═════ Supplied data

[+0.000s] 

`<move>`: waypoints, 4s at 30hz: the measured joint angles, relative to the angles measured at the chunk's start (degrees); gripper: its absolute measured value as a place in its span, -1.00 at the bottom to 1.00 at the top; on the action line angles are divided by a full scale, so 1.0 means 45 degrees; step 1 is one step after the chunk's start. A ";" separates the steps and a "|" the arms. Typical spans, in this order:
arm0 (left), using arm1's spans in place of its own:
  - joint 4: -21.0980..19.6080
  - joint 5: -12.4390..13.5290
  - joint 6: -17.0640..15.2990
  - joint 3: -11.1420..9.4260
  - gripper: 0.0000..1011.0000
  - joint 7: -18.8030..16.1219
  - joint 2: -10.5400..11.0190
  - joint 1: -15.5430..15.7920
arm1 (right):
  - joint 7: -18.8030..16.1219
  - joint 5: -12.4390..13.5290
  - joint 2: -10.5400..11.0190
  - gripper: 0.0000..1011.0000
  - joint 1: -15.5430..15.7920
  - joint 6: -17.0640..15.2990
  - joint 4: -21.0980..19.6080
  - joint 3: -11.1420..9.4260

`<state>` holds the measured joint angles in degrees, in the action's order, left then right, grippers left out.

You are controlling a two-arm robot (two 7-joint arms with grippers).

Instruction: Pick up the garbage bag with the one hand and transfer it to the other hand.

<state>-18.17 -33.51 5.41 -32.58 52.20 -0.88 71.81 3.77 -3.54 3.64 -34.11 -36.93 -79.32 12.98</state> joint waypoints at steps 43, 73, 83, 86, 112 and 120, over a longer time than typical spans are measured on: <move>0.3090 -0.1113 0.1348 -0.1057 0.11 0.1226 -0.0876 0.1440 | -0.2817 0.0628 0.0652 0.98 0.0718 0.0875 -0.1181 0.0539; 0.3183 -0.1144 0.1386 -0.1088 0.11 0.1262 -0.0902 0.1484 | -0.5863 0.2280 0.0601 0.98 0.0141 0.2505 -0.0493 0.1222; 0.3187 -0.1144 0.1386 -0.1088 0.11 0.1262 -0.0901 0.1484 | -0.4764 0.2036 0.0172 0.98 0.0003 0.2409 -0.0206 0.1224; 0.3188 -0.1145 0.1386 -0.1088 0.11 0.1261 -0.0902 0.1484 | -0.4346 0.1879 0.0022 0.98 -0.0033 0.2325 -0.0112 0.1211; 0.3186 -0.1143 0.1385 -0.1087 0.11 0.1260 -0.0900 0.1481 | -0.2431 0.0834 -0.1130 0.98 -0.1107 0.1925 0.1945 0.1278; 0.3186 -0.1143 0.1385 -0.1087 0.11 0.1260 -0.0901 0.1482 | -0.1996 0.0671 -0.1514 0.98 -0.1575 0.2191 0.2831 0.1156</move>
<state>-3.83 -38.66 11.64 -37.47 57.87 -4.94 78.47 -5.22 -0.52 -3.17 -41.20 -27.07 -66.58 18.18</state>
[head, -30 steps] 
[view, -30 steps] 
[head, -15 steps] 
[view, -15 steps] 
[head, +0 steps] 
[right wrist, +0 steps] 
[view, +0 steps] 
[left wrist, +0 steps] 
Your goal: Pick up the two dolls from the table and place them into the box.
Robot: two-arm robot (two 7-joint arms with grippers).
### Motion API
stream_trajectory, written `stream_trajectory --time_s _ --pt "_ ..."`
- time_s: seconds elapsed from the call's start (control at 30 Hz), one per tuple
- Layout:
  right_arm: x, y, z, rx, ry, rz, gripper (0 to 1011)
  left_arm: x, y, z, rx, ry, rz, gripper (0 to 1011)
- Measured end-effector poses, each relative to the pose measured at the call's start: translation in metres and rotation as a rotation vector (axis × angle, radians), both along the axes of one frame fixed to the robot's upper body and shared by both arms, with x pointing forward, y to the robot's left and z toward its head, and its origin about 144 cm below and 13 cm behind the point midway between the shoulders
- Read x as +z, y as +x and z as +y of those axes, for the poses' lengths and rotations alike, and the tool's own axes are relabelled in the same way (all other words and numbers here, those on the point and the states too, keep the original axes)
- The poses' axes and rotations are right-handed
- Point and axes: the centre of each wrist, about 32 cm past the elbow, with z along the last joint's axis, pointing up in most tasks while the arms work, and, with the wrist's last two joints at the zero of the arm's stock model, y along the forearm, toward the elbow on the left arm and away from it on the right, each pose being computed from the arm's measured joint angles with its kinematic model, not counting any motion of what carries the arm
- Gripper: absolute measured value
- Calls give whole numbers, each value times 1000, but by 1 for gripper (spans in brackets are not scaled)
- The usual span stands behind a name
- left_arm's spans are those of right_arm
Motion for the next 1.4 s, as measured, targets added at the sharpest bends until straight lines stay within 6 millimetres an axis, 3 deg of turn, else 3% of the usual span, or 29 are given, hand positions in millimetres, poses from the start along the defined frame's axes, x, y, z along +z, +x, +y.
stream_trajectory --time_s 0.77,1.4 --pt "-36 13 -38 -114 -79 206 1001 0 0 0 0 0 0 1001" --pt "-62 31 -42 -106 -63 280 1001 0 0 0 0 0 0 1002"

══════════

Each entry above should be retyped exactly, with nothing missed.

## Solution to the exercise:
[+0.000s] 

`<move>`: waypoints, 4s at 30hz: the measured joint angles, relative to the angles measured at the chunk's start (degrees); gripper: its absolute measured value as a place in its span, -1.00 at the bottom to 1.00 at the top; on the action line angles are divided by a full scale, so 1.0 means 45 degrees; step 1 is one step after the chunk's start. A ";" separates the steps and a "|" the arms. Typical spans, in this order:
arm0 (left), using arm1's spans in place of its own:
  - joint 4: -21.0980..19.6080
  - joint 5: -12.4390..13.5290
  - joint 6: -17.0640..15.2990
  - joint 3: -11.1420..9.4260
  - gripper: 0.0000..1011.0000
  - joint 7: -18.8030..16.1219
  - joint 2: -10.5400..11.0190
  - joint 1: -15.5430..15.7920
arm1 (right):
  - joint 7: -18.8030..16.1219
  - joint 5: -12.4390..13.5290
  - joint 2: -10.5400..11.0190
  - gripper: 0.0000..1011.0000
  - joint 1: -15.5430..15.7920
  - joint 6: -17.0640..15.2990
  - joint 4: -21.0980..19.6080
  - joint 3: -11.1420..9.4260

`<state>` holds the measured joint angles in degrees, in the action's order, left then right, grippers left out.

You are controlling a two-arm robot (two 7-joint arms with grippers).

Instruction: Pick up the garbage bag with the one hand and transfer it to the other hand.

<state>-18.17 -33.51 5.41 -32.58 52.20 -0.88 71.81 3.77 -3.54 3.64 -34.11 -36.93 -79.32 12.98</state> joint waypoints at steps 43, 73, 83, 86, 112 and 120, over a longer time than typical spans are measured on: <move>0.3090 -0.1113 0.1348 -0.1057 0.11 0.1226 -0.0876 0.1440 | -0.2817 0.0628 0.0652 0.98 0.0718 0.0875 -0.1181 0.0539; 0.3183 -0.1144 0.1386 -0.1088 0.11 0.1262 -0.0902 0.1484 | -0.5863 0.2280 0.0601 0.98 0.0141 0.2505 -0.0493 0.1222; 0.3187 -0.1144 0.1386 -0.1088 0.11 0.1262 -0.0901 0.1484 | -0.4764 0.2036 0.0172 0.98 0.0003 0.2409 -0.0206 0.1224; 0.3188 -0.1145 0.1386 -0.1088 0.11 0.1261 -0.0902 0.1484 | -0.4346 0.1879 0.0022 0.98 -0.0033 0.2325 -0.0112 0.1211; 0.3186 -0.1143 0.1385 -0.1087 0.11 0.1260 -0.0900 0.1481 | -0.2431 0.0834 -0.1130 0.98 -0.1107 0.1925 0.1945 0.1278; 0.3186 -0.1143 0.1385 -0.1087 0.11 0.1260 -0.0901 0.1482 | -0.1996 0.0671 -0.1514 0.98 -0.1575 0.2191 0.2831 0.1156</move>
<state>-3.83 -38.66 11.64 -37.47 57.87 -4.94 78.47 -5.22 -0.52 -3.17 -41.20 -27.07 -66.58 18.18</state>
[head, -30 steps] 
[view, -30 steps] 
[head, -15 steps] 
[view, -15 steps] 
[head, +0 steps] 
[right wrist, +0 steps] 
[view, +0 steps] 
[left wrist, +0 steps] 
Your goal: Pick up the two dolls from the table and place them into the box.
Robot: two-arm robot (two 7-joint arms with grippers).
### Motion API
stream_trajectory, written `stream_trajectory --time_s _ --pt "_ ..."`
- time_s: seconds elapsed from the call's start (control at 30 Hz), one per tuple
- Layout:
  right_arm: x, y, z, rx, ry, rz, gripper (0 to 1011)
  left_arm: x, y, z, rx, ry, rz, gripper (0 to 1011)
- Measured end-effector poses, each relative to the pose measured at the call's start: translation in metres and rotation as a rotation vector (axis × angle, radians), both along the axes of one frame fixed to the robot's upper body and shared by both arms, with x pointing forward, y to the robot's left and z toward its head, and its origin about 144 cm below and 13 cm behind the point midway between the shoulders
- Read x as +z, y as +x and z as +y of those axes, for the poses' lengths and rotations alike, and the tool's own axes are relabelled in the same way (all other words and numbers here, those on the point and the states too, keep the original axes)
- The poses' axes and rotations are right-handed
- Point and axes: the centre of each wrist, about 32 cm past the elbow, with z along the last joint's axis, pointing up in most tasks while the arms work, and, with the wrist's last two joints at the zero of the arm's stock model, y along the forearm, toward the elbow on the left arm and away from it on the right, each pose being computed from the arm's measured joint angles with its kinematic model, not counting any motion of what carries the arm
- Gripper: absolute measured value
- Calls give whole numbers, each value times 1000, but by 1 for gripper (spans in brackets are not scaled)
- The usual span stands behind a name
- left_arm's spans are those of right_arm
Motion for the next 1.4 s, as measured, targets added at the sharpest bends until straight lines stay within 6 millimetres an axis, 3 deg of turn, else 3% of the usual span, or 29 are given, hand positions in millimetres, poses from the start along the defined frame's axes, x, y, z along +z, +x, +y.
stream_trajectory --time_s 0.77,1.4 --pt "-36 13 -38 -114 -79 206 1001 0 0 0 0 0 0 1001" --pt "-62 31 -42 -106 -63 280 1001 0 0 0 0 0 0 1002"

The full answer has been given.